Kuessen al dente - Roman
Und da war sie, die ersehnte Mail, in ihrem Posteingang. Von: Claudia Cavalli ; Betreff: Georgia! Doppelklick.
Cara Georgia!
Si! Si! Ich mache eine Trattoria in San Casciano auf und brauche einen Koch. In der Villa stehen einige Räume leer, du kannst ein Zimmer haben! Ich brauche dich Ende Mai bis voraussichtlich Ende September. Okay? Bacio! – Claudia
Okay? Hätte sie einen Hut aufgehabt, hätte sie ihn in die Luft geschleudert. Stattdessen sprang sie von ihrem Stuhl hoch und stolperte prompt über Sally, die es sich zu ihren Füßen bequem gemacht hatte.
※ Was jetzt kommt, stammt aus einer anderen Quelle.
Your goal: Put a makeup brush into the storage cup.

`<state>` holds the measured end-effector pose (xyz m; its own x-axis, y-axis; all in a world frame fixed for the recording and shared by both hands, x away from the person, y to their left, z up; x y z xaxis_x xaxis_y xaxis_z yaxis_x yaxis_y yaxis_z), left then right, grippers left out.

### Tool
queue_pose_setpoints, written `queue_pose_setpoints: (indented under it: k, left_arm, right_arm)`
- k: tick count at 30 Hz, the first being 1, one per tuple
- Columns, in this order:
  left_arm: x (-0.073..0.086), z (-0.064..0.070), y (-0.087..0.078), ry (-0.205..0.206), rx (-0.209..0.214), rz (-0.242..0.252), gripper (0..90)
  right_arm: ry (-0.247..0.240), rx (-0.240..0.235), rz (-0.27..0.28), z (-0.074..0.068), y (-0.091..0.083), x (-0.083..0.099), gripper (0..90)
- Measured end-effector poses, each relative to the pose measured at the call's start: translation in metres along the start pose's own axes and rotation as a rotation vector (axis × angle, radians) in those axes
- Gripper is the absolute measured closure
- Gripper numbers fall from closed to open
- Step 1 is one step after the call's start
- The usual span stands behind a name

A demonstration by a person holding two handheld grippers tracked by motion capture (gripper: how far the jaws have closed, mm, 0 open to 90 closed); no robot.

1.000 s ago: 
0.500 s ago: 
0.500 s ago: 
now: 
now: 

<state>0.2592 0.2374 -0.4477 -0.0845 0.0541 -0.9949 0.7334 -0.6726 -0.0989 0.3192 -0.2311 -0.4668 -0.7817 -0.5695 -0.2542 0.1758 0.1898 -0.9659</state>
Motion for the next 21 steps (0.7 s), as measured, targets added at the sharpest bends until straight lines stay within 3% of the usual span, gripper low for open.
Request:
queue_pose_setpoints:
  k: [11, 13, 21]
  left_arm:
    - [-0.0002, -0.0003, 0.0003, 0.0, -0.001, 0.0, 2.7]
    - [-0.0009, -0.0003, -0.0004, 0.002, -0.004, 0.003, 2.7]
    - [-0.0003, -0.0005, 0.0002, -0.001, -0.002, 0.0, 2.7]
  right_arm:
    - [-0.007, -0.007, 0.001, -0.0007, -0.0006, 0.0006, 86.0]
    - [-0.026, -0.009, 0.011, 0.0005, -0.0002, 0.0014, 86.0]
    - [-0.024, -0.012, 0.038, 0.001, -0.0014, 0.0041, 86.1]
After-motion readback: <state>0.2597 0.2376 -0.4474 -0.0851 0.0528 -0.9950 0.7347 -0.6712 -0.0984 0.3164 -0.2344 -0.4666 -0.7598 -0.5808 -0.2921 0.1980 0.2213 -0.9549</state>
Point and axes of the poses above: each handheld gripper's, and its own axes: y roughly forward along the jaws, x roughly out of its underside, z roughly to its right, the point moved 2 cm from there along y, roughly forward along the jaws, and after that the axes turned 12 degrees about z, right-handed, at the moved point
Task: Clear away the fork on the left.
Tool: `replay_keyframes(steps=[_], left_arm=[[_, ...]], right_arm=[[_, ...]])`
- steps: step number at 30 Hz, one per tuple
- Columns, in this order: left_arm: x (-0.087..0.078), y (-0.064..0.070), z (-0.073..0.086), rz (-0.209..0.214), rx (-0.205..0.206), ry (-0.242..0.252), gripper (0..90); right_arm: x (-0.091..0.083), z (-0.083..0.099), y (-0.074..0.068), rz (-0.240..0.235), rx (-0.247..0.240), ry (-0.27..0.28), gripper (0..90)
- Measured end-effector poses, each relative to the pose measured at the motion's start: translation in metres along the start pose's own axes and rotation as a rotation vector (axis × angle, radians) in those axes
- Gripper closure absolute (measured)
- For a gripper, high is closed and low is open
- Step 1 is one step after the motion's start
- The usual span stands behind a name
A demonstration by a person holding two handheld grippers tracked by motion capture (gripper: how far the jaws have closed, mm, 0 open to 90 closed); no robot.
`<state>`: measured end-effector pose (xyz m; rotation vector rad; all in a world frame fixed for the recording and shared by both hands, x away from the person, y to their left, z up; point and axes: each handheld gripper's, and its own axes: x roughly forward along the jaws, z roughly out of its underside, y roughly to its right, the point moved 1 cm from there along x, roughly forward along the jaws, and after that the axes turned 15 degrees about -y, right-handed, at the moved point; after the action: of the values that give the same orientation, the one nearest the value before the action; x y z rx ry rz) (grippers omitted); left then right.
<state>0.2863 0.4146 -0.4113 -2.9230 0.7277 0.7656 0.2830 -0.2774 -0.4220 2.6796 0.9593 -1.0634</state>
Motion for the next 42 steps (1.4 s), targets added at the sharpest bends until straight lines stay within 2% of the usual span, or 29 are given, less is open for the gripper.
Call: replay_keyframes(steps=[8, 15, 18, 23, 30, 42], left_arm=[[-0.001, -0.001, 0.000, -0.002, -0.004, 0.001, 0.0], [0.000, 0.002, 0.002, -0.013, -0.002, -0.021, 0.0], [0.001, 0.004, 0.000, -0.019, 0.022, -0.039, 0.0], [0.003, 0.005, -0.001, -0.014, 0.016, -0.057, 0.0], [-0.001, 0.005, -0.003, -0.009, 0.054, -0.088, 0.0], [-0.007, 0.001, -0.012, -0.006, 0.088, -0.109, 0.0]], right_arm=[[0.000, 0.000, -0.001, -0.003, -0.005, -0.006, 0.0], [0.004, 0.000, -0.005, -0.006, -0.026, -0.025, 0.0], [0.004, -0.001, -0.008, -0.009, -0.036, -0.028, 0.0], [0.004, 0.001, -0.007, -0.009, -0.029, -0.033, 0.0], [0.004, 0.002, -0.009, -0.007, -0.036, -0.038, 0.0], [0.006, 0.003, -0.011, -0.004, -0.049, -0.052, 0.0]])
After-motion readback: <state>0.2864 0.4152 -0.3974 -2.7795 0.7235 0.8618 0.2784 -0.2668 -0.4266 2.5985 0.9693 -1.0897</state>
Sie fasste Sally um die Schnauze und drückte ihr einen dicken Kuss auf die feuchte Nase. »Ich glaub es nicht, Sals. Ich gehe wirklich nach Italien!«
»Du tust was?«
»Ich gehe nach Italien«, buchstabierte sie abermals in ihr Handy, auf dem Weg den Broadway entlang zu ABC Carpet, wo sie Lo und Clem treffen wollte. »Nicht auf Urlaub, nicht
in einen Ashram oder zu einer Sekte, nein, zum Arbeiten.« Sie hatte geschworen, erst dann mit ihren Eltern zu reden, wenn sie einen wasserdichten, unfehlbaren Plan hätte, einen, in den selbst Dorothy mit ihren rasierklingenscharfen Fingernägeln kein Loch kratzen konnte. Dank Claudia, Clem und – was ihr zugegebenermaßen gar nicht passte – dank Glenn hatte sie nun einen solchen Plan.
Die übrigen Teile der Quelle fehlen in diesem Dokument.